Task directions
Extract all lines from the data beneath that include the word "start".

* * * * *

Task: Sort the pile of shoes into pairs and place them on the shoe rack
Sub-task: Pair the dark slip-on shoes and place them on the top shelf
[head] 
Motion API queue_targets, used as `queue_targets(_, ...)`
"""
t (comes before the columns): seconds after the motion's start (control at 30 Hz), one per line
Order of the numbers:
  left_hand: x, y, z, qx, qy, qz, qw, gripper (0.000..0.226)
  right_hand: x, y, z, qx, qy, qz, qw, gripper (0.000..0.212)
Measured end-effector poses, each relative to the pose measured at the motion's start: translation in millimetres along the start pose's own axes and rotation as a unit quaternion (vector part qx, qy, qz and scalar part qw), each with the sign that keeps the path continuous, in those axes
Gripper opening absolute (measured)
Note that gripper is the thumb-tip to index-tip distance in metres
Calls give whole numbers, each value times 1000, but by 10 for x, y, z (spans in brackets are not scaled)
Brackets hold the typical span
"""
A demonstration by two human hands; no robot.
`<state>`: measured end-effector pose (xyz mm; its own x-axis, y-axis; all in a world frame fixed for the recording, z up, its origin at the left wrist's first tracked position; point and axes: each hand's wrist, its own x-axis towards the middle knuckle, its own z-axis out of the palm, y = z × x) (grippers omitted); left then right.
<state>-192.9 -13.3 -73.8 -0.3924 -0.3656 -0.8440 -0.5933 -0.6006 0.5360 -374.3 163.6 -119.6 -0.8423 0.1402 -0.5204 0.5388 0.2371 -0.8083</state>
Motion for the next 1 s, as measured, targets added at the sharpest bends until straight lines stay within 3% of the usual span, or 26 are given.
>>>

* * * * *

Solved exercise
t (comes before the columns): seconds after the motion's start (control at 30 Hz), one per line
Measured end-effector poses, each relative to the pose measured at the motion's start: translation in millimetres along the start pose's own axes and rotation as a unit quaternion (vector part qx, qy, qz and scalar part qw), each with the sign that keeps the path continuous, in those axes

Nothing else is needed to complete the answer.